→ **YOUR GOAL**:
In the data below, which lines hold the word "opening"? Copy them.
━━ DATA PROVIDED
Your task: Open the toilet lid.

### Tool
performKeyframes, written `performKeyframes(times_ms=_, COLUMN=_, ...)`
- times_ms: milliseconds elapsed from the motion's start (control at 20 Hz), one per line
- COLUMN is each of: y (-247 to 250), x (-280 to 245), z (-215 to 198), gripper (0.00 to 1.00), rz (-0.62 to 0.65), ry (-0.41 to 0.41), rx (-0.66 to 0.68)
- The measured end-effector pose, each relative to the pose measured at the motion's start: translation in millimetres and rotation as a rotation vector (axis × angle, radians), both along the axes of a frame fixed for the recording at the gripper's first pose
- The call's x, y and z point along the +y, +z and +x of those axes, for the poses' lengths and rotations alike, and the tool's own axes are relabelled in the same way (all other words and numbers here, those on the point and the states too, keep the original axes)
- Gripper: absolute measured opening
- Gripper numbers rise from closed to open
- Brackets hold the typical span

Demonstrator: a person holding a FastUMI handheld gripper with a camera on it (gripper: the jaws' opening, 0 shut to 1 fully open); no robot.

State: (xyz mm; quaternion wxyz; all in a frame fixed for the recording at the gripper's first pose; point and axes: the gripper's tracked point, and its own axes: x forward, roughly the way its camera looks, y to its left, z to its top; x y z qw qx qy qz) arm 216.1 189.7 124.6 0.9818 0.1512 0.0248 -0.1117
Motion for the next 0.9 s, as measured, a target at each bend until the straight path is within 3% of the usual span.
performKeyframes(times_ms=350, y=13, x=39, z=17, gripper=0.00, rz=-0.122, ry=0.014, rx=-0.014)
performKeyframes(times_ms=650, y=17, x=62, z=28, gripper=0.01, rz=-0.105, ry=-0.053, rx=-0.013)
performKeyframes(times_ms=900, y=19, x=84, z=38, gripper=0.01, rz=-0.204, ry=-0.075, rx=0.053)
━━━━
→ **RESULT OF THE EXERCISE**:
- Gripper: absolute measured opening
Demonstrator: a person holding a FastUMI handheld gripper with a camera on it (gripper: the jaws' opening, 0 shut to 1 fully open); no robot.

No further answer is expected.